🤖 AI Summary
To address key challenges in 3D building generation—including limited diversity, structural incoherence, and hierarchical inconsistency—this paper proposes a two-stage hybrid generative framework. In the first stage, a diffusion-based Transformer models point-cloud layouts to ensure global geometric controllability. In the second stage, a large language model (LLM) interprets semantic constraints and infers rule-based hierarchical structures, which drive procedural content generation (PCG) for high-fidelity modeling. This work pioneers a synergistic paradigm integrating diffusion generation, LLM-driven reasoning, and PCG, enabling end-to-end architectural synthesis with semantic controllability, hierarchical traceability, and local editability. Evaluated on a custom-built architectural dataset and multiple benchmarks, our method achieves state-of-the-art performance, significantly improving diversity, structural plausibility, and hierarchical consistency. It further supports real-time interactive design and scalable deployment.
📝 Abstract
Three-dimensional building generation is vital for applications in gaming, virtual reality, and digital twins, yet current methods face challenges in producing diverse, structured, and hierarchically coherent buildings.
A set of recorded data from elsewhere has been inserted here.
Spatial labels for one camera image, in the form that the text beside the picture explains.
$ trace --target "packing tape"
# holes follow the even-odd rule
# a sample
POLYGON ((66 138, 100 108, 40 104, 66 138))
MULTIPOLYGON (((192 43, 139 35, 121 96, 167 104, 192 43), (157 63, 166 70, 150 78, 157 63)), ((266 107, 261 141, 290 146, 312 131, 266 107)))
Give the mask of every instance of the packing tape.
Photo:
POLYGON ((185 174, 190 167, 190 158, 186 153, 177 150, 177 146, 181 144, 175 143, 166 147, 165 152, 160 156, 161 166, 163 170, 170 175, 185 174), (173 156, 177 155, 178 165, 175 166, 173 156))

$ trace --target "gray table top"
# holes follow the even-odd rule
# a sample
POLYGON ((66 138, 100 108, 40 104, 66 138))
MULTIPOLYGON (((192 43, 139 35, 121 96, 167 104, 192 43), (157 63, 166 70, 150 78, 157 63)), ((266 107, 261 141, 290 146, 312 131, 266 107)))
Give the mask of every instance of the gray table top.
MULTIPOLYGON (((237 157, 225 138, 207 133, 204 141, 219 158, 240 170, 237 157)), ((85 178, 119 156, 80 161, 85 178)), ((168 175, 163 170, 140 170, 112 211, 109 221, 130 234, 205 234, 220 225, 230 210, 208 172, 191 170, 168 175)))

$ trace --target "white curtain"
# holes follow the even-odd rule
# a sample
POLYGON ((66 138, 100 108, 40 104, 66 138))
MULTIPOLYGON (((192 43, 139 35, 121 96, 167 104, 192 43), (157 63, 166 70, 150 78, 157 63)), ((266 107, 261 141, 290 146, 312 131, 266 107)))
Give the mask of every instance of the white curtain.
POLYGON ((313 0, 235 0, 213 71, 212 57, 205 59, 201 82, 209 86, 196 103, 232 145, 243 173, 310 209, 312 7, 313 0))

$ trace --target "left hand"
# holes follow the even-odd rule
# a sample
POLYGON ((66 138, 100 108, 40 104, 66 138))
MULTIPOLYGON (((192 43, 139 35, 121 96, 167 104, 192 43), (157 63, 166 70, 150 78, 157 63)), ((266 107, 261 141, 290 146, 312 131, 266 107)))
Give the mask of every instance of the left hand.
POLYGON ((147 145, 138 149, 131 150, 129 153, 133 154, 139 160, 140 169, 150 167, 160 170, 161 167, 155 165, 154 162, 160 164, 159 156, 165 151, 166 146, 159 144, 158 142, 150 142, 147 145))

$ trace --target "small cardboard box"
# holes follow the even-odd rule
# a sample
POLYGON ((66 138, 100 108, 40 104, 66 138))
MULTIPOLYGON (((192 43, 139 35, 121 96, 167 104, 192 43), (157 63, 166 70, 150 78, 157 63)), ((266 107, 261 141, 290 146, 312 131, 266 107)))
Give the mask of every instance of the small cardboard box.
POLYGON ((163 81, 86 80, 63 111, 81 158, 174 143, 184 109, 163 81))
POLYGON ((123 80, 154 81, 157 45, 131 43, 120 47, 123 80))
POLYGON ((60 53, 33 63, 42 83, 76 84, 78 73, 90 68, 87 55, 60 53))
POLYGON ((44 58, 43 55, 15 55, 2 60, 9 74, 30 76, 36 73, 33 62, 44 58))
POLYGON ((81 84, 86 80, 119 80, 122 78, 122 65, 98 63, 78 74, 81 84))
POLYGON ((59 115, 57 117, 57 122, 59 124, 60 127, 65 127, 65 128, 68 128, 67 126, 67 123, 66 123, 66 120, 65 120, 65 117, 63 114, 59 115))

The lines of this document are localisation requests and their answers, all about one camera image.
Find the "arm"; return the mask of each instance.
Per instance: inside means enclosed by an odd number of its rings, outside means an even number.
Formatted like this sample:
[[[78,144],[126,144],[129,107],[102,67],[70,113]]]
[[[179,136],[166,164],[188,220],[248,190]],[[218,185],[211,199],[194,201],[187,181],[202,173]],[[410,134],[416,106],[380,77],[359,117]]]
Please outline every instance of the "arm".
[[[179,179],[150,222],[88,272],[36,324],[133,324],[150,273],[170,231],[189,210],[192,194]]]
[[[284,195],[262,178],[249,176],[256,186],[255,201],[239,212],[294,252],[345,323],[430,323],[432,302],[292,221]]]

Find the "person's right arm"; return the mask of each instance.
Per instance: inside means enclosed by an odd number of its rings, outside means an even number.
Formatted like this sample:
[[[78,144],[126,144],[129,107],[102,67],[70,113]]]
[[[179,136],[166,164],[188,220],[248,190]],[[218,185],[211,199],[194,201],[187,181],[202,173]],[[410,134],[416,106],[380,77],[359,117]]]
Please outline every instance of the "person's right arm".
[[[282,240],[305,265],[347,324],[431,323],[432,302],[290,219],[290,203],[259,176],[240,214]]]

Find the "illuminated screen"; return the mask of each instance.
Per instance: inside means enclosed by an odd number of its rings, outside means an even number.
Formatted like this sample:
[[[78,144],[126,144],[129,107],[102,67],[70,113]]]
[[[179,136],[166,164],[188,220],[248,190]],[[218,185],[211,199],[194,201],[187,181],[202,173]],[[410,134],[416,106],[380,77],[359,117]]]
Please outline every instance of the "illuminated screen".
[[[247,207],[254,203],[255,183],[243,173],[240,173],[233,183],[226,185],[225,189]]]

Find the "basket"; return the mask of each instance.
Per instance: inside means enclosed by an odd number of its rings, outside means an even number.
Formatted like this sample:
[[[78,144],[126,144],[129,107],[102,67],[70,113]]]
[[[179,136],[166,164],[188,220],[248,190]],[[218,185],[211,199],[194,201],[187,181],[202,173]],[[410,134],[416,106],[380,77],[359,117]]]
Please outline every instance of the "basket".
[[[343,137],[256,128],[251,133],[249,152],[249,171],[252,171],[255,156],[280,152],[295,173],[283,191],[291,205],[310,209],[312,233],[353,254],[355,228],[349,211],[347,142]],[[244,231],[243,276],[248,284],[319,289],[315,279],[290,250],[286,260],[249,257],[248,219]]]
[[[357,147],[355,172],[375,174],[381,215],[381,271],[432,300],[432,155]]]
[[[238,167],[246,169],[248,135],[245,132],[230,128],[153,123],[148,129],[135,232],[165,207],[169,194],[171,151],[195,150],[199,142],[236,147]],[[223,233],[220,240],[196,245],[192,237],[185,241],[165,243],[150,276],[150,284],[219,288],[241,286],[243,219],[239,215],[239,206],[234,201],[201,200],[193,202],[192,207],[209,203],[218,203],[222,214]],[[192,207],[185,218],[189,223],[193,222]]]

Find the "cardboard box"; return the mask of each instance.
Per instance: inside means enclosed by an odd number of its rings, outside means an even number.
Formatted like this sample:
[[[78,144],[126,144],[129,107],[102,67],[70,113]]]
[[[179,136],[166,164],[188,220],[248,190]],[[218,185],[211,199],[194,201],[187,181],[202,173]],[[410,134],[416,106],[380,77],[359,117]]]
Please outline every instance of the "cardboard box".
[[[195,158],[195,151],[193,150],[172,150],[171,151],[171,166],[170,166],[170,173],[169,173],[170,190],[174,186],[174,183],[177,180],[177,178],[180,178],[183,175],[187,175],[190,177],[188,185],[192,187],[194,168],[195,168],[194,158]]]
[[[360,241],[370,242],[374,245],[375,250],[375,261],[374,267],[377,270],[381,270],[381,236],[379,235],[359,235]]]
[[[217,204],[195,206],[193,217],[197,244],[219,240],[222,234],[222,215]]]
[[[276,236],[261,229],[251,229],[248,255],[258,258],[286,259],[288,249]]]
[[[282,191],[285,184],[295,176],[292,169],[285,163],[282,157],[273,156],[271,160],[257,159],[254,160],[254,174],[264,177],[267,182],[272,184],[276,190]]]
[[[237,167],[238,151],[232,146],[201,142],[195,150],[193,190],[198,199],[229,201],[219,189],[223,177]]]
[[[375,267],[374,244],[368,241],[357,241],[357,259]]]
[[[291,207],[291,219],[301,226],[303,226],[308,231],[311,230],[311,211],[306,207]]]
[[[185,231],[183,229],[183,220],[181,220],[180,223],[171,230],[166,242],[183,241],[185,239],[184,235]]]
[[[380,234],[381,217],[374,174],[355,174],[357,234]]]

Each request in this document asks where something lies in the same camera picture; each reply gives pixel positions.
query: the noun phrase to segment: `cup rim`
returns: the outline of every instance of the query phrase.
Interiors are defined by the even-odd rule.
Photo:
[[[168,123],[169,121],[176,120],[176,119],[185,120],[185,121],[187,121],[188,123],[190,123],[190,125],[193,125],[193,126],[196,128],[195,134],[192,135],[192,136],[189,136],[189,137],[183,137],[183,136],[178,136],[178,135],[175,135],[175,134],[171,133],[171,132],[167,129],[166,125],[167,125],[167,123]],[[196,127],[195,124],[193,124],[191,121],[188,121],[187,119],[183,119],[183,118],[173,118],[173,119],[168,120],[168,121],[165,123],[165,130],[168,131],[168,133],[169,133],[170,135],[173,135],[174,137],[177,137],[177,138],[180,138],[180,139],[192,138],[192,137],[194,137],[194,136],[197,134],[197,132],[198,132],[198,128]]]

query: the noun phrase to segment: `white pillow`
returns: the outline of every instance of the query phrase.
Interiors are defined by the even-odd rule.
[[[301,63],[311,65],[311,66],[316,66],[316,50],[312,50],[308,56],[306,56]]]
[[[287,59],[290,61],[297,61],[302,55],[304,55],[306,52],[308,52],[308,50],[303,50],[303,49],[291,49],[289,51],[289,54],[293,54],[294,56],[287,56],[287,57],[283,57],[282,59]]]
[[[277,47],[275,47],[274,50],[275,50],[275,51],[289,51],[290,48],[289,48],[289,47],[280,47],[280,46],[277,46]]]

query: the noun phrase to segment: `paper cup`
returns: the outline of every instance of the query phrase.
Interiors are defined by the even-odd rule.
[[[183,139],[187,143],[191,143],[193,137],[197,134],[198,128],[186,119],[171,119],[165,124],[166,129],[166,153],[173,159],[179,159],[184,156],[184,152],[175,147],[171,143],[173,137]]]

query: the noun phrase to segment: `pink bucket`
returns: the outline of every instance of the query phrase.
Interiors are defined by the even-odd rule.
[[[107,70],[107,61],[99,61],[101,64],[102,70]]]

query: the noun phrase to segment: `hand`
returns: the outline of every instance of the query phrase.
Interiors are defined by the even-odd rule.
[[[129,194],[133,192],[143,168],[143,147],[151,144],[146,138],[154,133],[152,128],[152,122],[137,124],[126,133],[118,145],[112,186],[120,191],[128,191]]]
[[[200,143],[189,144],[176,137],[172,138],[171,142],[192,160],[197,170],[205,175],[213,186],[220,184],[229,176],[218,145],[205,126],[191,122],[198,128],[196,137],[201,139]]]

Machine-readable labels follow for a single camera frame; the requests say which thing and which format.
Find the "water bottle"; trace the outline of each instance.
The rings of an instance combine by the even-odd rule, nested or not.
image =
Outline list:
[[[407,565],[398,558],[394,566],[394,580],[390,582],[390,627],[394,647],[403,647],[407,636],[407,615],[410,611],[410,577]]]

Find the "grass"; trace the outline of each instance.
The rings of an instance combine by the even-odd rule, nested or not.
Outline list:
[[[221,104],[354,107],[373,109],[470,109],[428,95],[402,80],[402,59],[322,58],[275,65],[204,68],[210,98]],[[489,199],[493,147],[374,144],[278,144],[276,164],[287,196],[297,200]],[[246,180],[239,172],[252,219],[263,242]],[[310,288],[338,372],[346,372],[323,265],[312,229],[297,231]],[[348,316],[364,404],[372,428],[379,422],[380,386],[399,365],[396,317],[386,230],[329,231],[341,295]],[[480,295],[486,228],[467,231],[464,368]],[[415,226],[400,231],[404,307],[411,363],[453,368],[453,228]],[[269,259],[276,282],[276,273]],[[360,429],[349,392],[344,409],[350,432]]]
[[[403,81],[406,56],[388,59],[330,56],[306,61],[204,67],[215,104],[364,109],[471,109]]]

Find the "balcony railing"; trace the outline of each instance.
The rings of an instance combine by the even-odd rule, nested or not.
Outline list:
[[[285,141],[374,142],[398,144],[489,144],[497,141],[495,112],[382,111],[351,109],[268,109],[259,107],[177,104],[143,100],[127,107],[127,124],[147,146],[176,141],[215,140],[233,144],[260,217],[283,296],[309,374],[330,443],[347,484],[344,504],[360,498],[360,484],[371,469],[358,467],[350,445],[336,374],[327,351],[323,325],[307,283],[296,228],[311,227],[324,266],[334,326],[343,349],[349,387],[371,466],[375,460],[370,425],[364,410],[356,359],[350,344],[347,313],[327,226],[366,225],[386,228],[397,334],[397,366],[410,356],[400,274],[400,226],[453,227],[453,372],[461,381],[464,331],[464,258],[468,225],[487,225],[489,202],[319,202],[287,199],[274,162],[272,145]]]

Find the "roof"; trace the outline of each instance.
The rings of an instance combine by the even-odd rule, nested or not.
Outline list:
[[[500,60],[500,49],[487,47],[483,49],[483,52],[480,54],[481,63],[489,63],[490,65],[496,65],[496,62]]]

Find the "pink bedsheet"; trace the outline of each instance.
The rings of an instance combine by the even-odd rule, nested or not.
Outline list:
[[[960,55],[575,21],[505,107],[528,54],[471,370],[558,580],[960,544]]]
We propose BuildingBlock, a hybrid approach that integrates generative models, procedural content generation (PCG), and large language models (LLMs) to address these limitations. Specifically, our method introduces a two-phase pipeline: the Layout Generation Phase (LGP) and the Building Construction Phase (BCP). LGP reframes box-based layout generation as a point-cloud generation task, utilizing a newly constructed architectural dataset and a Transformer-based diffusion model to create globally consistent layouts. With LLMs, these layouts are extended into rule-based hierarchical designs, seamlessly incorporating component styles and spatial structures. The BCP leverages these layouts to guide PCG, enabling local-customizable, high-quality structured building generation. Experimental results demonstrate BuildingBlock's effectiveness in generating diverse and hierarchically structured buildings, achieving state-of-the-art results on multiple benchmarks, and paving the way for scalable and intuitive architectural workflows.